I can see good and bad to it. It seems that when a CT user would complain about a product's warranty or service one of the reps will chime in that it's the users fault, bad install etc. and we will have a 10 page pi**ing contest as to what is going on. There have been some good posts like the laser screed and the rep offering to make contact etc. Then there was the debacle of the wine cooler unit. Anyway I guess my take would be to leave it like it is unless you're going to have them come aboard & have the mods hold a tight set of reins.


----------



## Tom M (Jan 3, 2007)

Although they can offer some solid information the shame is they will always sway that info for self promotion. The way it is now they can get real world opinions by whos installing the product like it or not.


----------



## Nathan (Jul 21, 2003)

griz said:


> Anyway I guess my take would be to leave it like it is


There's really no way to leave it like it is. We either officially allow them or officially ban them. Up until now we've let some people get by with it when we like their posts and others we don't allow. That's not a great way to run a site.


griz said:


> unless you're going to have them come aboard & have the mods hold a tight set of reins.


That would be the goal yes. A firm set of rules for vendors to abide by or get banned. No matter what we aren't going to let vendors over run the site. It's more a question if we should officially allow them and give them a signature link in exchange for providing info.


----------



## thom (Nov 3, 2006)

How about a separate section of the web-site, similar to the hard-hat section that only allows members in, that could included vendors promoting their products. 

There are times that a question is posed that could be answered better by manufacturers. I would even be in favor of letting them post ads for their products (you can charge them for it if you want). Some products, especially new ones, need a bit of education. This might be a good place for that.


----------



## Heritage (Mar 20, 2007)

With all due respect, since you asked...

I think anyone who provides a "service" in/to the industry is a candidate for membership here.

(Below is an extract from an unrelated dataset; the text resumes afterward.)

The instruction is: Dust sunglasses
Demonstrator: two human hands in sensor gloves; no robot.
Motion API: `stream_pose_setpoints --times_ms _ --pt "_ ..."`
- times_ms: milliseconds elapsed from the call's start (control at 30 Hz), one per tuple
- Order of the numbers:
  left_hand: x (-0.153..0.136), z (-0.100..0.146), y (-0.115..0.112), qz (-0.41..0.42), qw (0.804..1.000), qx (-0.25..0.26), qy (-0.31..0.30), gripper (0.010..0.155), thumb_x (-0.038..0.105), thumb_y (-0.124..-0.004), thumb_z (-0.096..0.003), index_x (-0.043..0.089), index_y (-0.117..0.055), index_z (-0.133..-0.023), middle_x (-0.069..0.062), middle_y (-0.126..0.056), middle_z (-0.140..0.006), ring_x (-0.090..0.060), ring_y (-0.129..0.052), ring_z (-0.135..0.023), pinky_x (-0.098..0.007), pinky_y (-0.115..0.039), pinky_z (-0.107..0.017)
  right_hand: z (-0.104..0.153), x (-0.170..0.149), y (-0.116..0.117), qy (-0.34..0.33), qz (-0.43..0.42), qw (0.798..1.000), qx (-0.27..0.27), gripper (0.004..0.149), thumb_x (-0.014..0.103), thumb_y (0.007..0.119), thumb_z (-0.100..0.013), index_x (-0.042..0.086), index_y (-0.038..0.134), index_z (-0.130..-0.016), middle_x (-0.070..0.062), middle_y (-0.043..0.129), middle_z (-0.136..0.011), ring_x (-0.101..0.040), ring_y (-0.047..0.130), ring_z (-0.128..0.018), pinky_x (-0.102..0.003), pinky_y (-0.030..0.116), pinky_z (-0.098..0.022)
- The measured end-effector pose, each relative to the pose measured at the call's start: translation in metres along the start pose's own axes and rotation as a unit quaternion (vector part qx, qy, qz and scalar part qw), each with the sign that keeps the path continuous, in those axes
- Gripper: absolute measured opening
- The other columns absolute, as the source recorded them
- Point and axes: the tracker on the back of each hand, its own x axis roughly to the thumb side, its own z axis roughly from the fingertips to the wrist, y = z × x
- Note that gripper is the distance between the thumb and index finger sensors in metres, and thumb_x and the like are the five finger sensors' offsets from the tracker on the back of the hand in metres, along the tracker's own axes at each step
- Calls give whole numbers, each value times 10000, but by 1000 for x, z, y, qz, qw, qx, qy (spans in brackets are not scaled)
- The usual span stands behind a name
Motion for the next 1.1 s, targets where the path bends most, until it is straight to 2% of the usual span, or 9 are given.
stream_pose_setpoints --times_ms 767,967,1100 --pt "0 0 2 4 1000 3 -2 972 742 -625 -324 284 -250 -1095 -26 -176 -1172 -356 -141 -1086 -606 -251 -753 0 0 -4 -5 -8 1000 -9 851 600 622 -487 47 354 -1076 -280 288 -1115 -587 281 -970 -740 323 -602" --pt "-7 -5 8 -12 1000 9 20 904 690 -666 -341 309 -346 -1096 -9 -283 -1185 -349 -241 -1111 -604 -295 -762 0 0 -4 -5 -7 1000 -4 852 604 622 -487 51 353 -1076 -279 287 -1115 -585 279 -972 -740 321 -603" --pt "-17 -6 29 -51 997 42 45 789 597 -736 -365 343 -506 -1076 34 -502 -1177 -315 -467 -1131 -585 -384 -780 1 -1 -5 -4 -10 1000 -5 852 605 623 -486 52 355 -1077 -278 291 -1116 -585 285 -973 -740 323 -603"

Vendors/Manufacturers don't provide a service, but rather a product that is tangible. They could very little actual interest in the things that make this site such a great community to begin with, their real interest lies behind the product that they are selling and not so much as the knowledge, wisdom, or experience of being a "contractor".

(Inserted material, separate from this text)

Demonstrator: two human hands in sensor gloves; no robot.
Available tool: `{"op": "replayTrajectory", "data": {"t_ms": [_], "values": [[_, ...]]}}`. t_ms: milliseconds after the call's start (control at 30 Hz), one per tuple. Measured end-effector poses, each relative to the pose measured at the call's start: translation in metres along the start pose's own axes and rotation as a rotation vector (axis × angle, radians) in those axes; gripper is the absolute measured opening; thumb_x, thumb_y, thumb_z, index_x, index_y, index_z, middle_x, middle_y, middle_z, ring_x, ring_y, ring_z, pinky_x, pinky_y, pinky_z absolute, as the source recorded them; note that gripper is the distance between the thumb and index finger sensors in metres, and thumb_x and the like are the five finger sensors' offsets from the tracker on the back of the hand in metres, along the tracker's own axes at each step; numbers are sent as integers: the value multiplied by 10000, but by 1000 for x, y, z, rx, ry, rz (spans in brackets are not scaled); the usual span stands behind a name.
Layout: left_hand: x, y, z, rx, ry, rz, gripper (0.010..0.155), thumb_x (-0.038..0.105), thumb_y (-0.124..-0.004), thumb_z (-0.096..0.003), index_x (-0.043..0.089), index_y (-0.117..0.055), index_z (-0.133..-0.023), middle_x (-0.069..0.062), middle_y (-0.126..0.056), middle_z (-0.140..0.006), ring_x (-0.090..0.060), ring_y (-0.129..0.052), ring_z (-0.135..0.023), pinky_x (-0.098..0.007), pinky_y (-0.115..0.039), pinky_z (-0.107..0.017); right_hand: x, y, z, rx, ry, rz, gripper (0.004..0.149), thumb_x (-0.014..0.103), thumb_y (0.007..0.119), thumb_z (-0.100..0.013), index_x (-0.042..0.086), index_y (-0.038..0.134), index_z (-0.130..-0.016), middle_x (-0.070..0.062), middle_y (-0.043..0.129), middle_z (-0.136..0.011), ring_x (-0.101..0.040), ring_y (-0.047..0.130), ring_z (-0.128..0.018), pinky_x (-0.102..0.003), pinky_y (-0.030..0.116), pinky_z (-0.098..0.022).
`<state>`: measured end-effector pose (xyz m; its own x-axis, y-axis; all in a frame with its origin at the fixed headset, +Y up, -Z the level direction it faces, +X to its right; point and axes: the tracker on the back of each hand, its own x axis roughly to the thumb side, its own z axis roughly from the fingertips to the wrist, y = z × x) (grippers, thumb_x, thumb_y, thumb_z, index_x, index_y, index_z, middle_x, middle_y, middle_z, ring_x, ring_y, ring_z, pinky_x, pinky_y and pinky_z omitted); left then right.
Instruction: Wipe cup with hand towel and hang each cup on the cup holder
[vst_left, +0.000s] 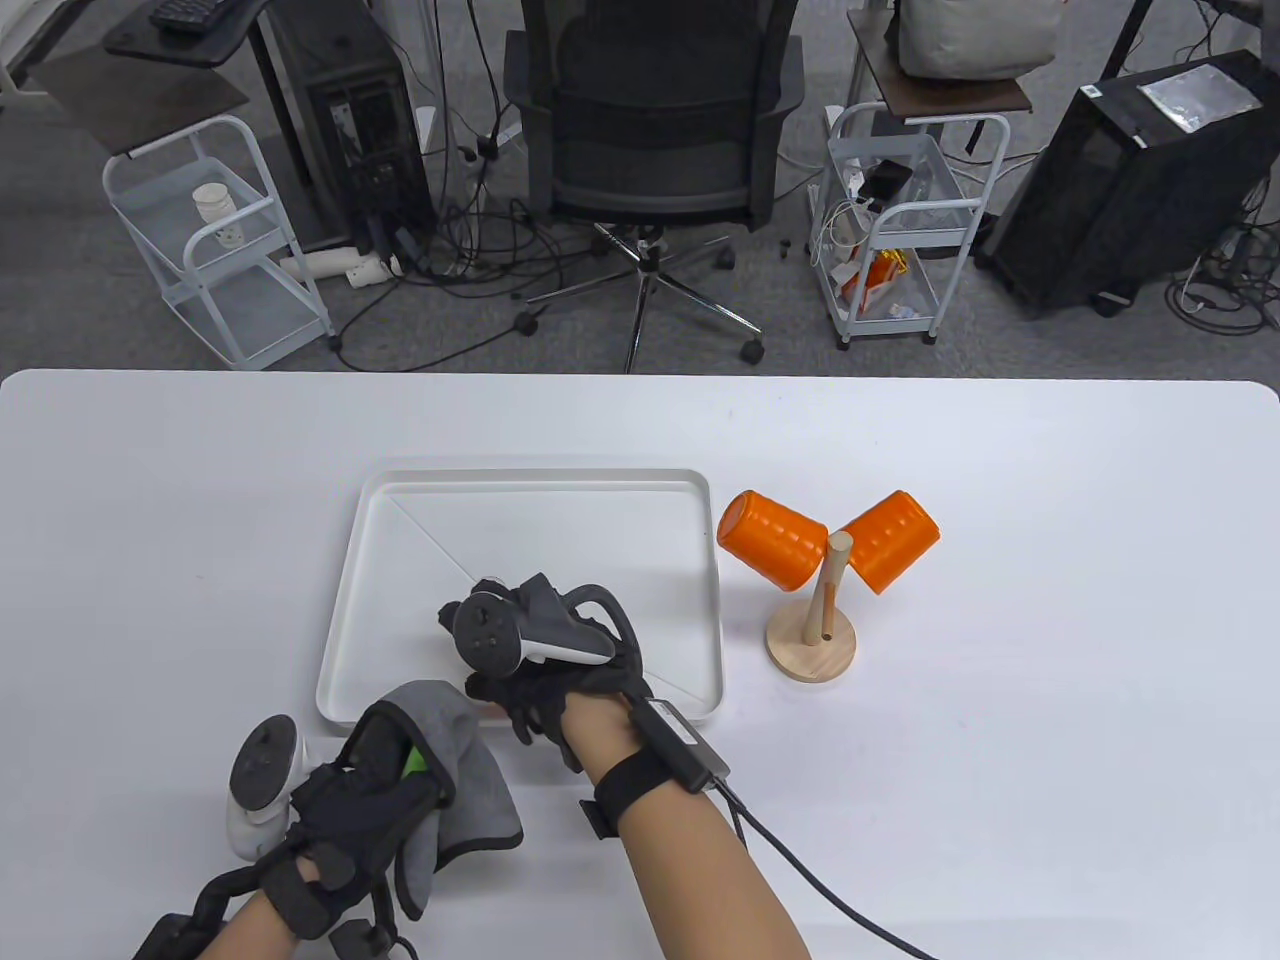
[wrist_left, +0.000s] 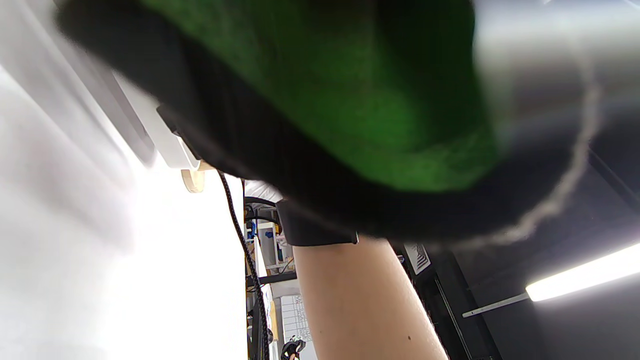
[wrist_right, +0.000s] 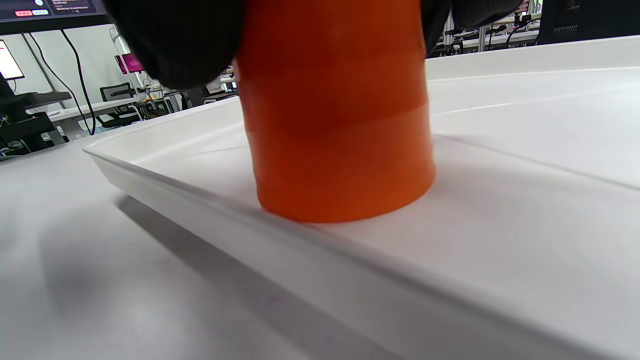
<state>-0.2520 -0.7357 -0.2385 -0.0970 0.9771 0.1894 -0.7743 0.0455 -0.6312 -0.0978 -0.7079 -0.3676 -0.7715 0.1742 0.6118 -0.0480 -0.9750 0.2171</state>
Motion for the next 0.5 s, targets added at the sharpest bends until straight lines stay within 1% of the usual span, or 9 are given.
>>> {"op": "replayTrajectory", "data": {"t_ms": [100,267,400,500], "values": [[0,0,0,3,-2,0,770,599,-661,-516,412,-112,-1024,-96,-170,-1143,-260,-919,-691,-535,-775,-559,0,0,2,-23,-5,-2,726,453,746,-446,281,398,-1060,-131,431,-1158,-470,595,-994,-626,502,-747],[1,1,0,4,-6,-2,768,599,-661,-516,417,-113,-1024,-92,-173,-1146,-260,-918,-693,-535,-773,-561,-4,-4,12,-95,-3,-42,725,465,742,-440,257,409,-1050,-138,482,-1134,-474,650,-971,-620,549,-728],[2,2,1,8,-14,-7,767,599,-661,-516,419,-117,-1025,-76,-179,-1149,-259,-918,-692,-535,-773,-560,-8,-11,26,-187,0,-80,732,487,737,-436,231,419,-1043,-150,534,-1112,-476,711,-945,-611,604,-705],[2,2,1,10,-18,-9,767,599,-662,-516,420,-117,-1025,-75,-179,-1150,-260,-918,-693,-535,-773,-561,-13,-17,40,-263,9,-144,741,499,731,-435,206,420,-1040,-169,564,-1094,-485,752,-919,-611,639,-684]]}}
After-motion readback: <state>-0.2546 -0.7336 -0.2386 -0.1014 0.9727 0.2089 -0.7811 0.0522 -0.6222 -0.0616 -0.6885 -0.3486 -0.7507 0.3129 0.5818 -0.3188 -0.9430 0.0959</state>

SEO/Website guys/Insurance guys/etc are essentially "service" providers and therefore contribute to the conversations in the forum because they bring their relevant knowledge/experience to the place.

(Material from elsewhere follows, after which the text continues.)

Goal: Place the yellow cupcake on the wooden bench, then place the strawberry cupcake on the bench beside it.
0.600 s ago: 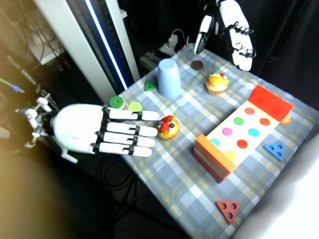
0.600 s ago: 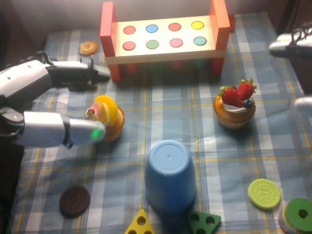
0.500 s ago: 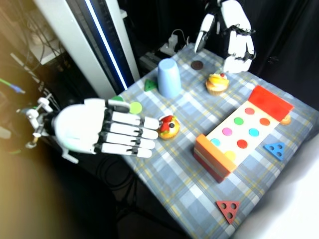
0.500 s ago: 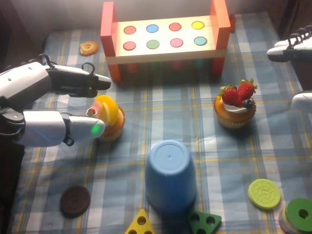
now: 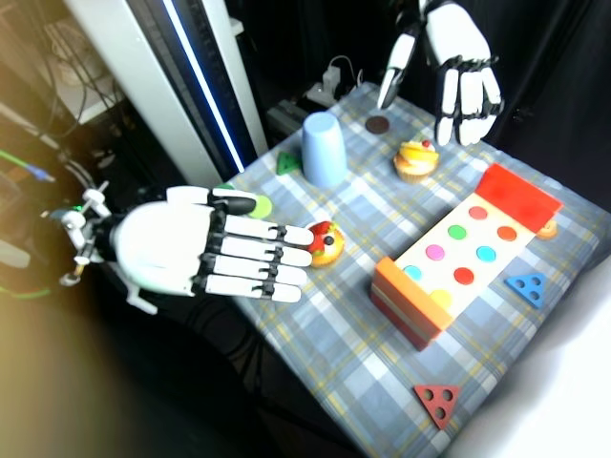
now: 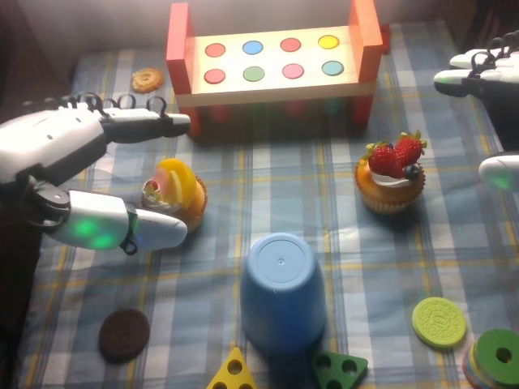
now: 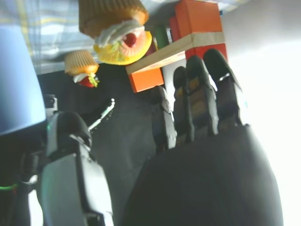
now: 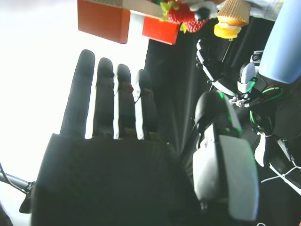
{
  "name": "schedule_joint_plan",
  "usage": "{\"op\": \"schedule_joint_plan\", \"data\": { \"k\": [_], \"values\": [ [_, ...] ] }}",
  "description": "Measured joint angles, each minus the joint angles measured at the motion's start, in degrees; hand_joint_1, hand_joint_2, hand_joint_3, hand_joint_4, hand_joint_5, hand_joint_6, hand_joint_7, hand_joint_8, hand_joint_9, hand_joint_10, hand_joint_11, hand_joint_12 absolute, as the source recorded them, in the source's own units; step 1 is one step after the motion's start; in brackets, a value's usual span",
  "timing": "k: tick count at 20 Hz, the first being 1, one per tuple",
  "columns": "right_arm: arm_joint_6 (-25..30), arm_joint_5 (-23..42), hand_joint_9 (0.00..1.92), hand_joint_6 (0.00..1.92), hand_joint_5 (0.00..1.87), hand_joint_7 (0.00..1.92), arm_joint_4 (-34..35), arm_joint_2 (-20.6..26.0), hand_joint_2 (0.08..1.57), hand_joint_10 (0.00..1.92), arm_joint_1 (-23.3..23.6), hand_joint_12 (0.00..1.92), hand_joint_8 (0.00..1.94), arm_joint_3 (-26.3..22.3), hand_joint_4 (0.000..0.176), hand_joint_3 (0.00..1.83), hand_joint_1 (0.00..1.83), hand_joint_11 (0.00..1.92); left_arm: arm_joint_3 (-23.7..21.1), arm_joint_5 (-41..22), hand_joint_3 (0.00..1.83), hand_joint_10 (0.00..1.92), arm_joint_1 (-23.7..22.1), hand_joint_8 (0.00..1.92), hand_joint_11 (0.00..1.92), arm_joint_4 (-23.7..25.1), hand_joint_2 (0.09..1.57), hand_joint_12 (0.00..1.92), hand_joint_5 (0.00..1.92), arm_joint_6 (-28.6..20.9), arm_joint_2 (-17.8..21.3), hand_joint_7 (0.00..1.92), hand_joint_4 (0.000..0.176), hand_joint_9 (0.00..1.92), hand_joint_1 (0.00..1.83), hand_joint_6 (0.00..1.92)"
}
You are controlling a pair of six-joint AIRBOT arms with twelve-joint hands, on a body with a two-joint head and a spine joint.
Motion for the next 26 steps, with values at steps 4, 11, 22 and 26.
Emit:
{"op": "schedule_joint_plan", "data": {
  "k": [4, 11, 22, 26],
  "values": [
    [0.0, 0.0, 0.23, 0.0, 0.3, 0.28, -0.2, 0.0, 1.25, 0.01, 0.1, 0.31, 0.01, 0.0, 0.004, 0.0, 0.33, 0.15, 3.1, 4.3, 0.0, 0.01, -3.0, 0.0, 0.0, -5.5, 0.84, 0.74, 0.34, 9.4, -3.2, 0.37, 0.176, 0.33, 0.75, 0.0],
    [0.0, 0.0, 0.27, 0.01, 0.34, 0.3, -0.1, -0.1, 1.25, 0.01, 0.1, 0.35, 0.01, 0.0, 0.0, 0.0, 0.31, 0.18, 5.7, 9.0, 0.0, 0.02, -4.5, 0.01, 0.0, -11.7, 0.94, 0.79, 0.45, 17.5, -5.4, 0.55, 0.152, 0.49, 0.81, 0.01],
    [0.0, 0.0, 0.32, 0.01, 0.38, 0.33, -0.1, -0.1, 1.26, 0.01, 0.1, 0.58, 0.0, -0.2, 0.0, 0.0, 0.39, 0.15, 6.7, 9.5, 0.0, 0.01, -6.3, 0.01, 0.0, -13.4, 0.85, 0.83, 0.58, 17.6, -7.5, 0.8, 0.042, 0.73, 0.83, 0.01],
    [0.0, 0.0, 0.35, 0.01, 0.4, 0.36, -0.1, -0.1, 1.27, 0.01, 0.1, 0.59, 0.01, -0.2, 0.0, 0.0, 0.43, 0.17, 6.9, 9.3, 0.0, 0.09, -6.4, 0.13, 0.05, -13.9, 1.07, 0.77, 1.07, 17.4, -8.1, 1.26, 0.077, 1.07, 1.07, 0.78]
  ]
}}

I think if vendors/manufacturers want to become in any way a part of this forum...then they can kindly purchase some ad space on the top and right sides of the window :thumbsup:


----------



## Nathan (Jul 21, 2003)

Here's an example of the ad rules we run on some of the trade sites and it seems to work well.



> Some members of Electrician Talk may work for or own a company the sells tools, equipment, supplies, or other electrical related products and services. It is natural to want to advertise your product and/or services on this site. However, in order to create a community that is not continuously filtering through unwanted solicitations the administrators will enforce firm rules in regards to advertising.
> 
> *What advertising is allowed?*
> We allow you to create a signature file found here: http://www.electriciantalk.com/profile.php?do=editsignature
> ...


----------



## Mellison (Aug 3, 2008)

The few vendors who have posted here to discuss/defend there product did so with class.
I think it has enough pros to warrent a "trial period". We make our living off the tools/services they provide, so why not have a direct conduit to them.
Seems like a good idea. However, If they start "selling" nip it in the bud.


----------



## griz (Nov 26, 2009)

> Some members of Electrician Talk may work for or own a company the sells tools, equipment, supplies, or other electrical related products and services. It is natural to want to advertise your product and/or services on this site. However, in order to create a community that is not continuously filtering through unwanted solicitations the administrators will enforce firm rules in regards to advertising.
> 
> *What advertising is allowed?*
> We allow you to create a signature file found here: http://www.electriciantalk.com/profi...=editsignature
> ...


 
Nathan,
Appears that this approach will work. Just don't want to see this site get trashed up. I appreciate all you guys do to keep it running first class.
THANK YOU, Griz:thumbsup::clap:


----------



## TimNJ (Sep 7, 2005)

Just as Griz said, sometimes if you have a bad product or a bad warranty you are going to get the reaming of your life from the members here. If they can take it so be it. No crybabies
They should be in their own section though.


----------



## Nathan (Jul 21, 2003)

TimNJ said:


> They should be in their own section though.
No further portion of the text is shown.